MACS3.IO.BAM module

Utilities for reading BAM files and their BAI indexes in MACS3.

This code is free software; you can redistribute it and/or modify it under the terms of the BSD License (see the file LICENSE included with the distribution).

class MACS3.IO.BAM.BAIFile

Bases: object

In-memory representation of a BAM index (BAI) file.

filename

Path to the .bai file.

magic

File magic header (should be b"BAI\1").

n_ref

Number of reference sequences.

metadata

metadata for reference sequences.

n_bins

Total number of bins across references.

n_chunks

Total number of chunks across references.

n_mapped

Total mapped reads.

n_unmapped

Total unmapped reads.

bins

list of bin Ids.

get_chunks_by_bin(ref_n, bin_n)

Return sorted BGZF chunks for bin_n on reference ref_n.

Parameters:
  • ref_n (cython.uint) – Reference index in the BAI.

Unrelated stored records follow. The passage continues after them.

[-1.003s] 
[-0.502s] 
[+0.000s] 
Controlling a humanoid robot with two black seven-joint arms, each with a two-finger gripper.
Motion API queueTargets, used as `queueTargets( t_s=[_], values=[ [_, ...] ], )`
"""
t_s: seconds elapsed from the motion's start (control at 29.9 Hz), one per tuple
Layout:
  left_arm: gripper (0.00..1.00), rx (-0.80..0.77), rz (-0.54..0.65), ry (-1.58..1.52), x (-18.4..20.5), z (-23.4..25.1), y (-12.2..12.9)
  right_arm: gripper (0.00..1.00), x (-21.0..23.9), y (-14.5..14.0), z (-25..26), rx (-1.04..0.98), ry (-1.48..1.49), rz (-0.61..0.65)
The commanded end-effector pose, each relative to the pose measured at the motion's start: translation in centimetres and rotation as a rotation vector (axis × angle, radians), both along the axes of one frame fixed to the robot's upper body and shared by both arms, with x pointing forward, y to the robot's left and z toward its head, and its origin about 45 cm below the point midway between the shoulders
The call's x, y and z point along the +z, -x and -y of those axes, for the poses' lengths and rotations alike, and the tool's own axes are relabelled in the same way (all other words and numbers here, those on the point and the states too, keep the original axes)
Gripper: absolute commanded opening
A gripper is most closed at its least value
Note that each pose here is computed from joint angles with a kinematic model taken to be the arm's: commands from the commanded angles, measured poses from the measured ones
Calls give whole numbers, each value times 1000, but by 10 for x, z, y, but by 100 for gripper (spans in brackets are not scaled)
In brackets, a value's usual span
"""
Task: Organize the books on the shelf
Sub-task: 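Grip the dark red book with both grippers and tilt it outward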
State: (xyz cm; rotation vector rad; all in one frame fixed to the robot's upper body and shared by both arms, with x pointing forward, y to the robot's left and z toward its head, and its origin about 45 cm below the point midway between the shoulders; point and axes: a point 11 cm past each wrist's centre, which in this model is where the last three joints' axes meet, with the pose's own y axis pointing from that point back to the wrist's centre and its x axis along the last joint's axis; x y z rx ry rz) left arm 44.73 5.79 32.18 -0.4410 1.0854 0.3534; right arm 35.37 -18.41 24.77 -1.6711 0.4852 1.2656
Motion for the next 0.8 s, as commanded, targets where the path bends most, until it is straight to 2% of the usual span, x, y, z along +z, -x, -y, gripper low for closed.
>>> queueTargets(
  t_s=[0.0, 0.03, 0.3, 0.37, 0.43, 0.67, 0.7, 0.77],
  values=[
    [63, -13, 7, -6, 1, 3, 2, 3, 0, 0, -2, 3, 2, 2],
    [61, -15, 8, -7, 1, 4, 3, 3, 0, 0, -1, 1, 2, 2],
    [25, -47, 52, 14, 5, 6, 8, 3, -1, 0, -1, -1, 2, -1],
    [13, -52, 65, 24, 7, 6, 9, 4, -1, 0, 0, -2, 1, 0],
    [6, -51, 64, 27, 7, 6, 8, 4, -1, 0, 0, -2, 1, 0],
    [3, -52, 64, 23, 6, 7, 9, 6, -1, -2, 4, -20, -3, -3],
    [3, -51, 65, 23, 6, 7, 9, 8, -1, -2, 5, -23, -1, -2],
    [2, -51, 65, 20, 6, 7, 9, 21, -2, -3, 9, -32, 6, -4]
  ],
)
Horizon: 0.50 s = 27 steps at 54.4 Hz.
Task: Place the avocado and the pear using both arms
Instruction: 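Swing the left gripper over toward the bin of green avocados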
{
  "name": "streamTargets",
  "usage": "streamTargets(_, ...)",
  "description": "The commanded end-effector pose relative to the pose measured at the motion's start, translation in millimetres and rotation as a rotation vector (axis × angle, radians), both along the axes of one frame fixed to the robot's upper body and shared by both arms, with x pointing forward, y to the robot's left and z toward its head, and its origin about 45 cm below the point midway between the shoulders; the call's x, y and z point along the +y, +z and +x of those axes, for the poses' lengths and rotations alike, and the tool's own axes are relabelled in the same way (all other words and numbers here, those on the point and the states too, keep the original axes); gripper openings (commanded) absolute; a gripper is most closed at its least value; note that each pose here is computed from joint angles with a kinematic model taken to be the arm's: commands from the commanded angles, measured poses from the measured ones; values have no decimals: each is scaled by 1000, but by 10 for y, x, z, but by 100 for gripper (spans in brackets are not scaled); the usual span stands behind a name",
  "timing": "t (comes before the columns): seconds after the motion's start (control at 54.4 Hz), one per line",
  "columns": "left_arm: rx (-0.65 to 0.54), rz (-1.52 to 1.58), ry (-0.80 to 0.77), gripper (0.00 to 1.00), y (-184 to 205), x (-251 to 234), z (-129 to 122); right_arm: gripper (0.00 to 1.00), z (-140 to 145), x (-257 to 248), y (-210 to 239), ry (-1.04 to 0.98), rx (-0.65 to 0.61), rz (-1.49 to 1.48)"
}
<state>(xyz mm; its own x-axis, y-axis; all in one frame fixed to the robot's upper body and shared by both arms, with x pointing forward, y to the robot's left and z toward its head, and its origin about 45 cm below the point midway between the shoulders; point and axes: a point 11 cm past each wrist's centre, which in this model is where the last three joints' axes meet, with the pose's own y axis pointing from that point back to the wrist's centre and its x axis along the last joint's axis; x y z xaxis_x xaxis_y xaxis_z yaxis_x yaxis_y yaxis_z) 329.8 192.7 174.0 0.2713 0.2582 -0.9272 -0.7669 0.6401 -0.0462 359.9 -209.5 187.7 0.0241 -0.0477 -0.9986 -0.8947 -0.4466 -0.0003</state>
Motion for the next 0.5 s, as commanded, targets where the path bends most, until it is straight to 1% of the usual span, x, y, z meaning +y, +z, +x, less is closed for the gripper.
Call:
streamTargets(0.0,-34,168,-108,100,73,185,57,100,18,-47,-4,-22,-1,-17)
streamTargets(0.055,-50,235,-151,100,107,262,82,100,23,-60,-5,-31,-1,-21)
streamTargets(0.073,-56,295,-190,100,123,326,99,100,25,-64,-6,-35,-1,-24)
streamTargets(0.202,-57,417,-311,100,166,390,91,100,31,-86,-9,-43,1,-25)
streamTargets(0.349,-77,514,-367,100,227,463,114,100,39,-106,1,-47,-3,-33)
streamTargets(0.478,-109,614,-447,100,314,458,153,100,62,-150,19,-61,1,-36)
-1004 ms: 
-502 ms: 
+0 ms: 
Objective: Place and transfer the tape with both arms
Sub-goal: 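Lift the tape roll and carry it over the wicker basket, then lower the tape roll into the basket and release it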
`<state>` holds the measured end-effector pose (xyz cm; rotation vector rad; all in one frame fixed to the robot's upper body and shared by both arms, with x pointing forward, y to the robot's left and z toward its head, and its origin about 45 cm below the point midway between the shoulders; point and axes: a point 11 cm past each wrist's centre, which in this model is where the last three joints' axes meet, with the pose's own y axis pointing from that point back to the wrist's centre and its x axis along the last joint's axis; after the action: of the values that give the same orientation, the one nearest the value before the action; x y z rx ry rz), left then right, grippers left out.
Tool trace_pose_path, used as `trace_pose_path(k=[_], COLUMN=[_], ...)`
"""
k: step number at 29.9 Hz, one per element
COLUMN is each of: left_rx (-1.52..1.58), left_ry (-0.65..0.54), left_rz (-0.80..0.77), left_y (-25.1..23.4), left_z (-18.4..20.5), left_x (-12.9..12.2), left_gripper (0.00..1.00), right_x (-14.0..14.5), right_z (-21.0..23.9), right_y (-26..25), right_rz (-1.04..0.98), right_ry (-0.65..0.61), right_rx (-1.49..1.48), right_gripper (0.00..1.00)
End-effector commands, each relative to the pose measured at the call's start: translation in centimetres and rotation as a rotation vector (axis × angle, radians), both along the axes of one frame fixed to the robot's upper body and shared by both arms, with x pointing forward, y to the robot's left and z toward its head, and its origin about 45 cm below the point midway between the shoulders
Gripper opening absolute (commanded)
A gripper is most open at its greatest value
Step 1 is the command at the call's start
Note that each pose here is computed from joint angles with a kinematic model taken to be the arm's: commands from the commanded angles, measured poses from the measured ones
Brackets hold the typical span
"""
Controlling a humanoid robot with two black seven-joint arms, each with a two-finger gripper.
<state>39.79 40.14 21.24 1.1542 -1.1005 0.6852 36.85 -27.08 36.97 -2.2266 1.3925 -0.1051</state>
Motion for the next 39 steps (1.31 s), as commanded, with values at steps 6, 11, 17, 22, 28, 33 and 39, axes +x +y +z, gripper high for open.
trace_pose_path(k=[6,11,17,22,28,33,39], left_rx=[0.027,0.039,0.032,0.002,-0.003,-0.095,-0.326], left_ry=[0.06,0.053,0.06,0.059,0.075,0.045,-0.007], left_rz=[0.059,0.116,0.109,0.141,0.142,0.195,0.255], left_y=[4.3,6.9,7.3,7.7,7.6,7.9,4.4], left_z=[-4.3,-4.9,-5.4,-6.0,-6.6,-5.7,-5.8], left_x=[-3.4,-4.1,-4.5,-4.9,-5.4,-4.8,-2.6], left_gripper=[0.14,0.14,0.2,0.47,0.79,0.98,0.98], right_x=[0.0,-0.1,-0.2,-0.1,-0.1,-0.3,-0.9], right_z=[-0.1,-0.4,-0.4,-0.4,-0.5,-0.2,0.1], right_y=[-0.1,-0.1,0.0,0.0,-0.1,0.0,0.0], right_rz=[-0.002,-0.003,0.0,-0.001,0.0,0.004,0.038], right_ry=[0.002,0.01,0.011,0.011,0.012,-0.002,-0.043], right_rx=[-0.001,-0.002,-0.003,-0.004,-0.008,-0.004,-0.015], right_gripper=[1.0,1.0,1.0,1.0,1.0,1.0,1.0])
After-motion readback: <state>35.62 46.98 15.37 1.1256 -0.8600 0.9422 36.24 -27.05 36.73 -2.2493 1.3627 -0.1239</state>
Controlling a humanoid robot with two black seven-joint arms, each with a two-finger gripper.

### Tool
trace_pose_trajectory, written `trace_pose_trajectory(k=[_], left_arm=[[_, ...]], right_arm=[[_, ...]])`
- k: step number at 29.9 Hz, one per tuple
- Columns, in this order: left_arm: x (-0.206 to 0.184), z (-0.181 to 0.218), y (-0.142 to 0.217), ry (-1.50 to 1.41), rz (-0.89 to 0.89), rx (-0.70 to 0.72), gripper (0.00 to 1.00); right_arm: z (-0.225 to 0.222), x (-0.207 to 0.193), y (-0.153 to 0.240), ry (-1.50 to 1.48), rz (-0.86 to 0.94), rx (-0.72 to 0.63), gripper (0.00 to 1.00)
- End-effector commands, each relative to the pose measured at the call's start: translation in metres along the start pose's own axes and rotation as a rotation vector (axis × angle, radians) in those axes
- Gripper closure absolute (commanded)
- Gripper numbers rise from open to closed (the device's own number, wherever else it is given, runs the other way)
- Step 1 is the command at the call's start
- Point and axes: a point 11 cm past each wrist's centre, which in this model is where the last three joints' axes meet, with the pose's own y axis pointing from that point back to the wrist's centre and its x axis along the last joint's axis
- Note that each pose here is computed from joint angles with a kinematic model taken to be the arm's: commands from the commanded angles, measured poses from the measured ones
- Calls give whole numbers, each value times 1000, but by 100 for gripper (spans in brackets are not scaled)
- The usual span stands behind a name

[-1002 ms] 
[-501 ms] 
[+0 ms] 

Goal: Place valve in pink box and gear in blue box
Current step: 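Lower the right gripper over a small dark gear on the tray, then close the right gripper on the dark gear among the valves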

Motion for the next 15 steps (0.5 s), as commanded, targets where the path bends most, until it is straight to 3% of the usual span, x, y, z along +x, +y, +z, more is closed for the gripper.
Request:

  • bin_n (cython.uint) – Bin identifier.

Returns:

Sorted list of BGZF chunks for the bin.

Return type:

list

Examples

from MACS3.IO.BAM import BAIFile
bai = BAIFile("example.bam.bai")
bai.open()
bai.read()
chunks = bai.get_chunks_by_bin(ref_n=0, bin_n=4681)
get_chunks_by_list_of_bins(ref_n, bins)

Return sorted chunks for the unique set of bins provided.

Parameters:
  • ref_n (cython.uint) – Reference index in the BAI.

  • bins (list) – list of bin identifiers.

Returns:

sorted list of BGZF chunks for the bins.

Return type:

list

Examples

from MACS3.IO.BAM import BAIFile
bai = BAIFile("example.bam.bai")
bai.open()
bai.read()
bins = [4681, 4682, 585]
chunks = bai.get_chunks_by_list_of_bins(ref_n=0, bins=bins)
get_chunks_by_list_of_regions(ref_n, regions)

Return BGZF chunks overlapping any region in regions.

Parameters:
  • ref_n (cython.uint) – Reference index in the BAI.

  • regions (list) – Iterable of (beg, end) tuples.

Returns:

Sorted list of BGZF chunk tuples covering the regions.

Return type:

list

Examples

from MACS3.IO.BAM import BAIFile
bai = BAIFile("example.bam.bai")
bai.open()
bai.read()
regions = [(1_000, 2_000), (50_000, 55_000)]
chunks = bai.get_chunks_by_list_of_regions(ref_n=0, regions=regions)
get_chunks_by_region(ref_n, beg, end)

Return BGZF chunks overlapping [beg, end) on reference ref_n.

Parameters:
  • ref_n (cython.uint) – Reference index in the BAI.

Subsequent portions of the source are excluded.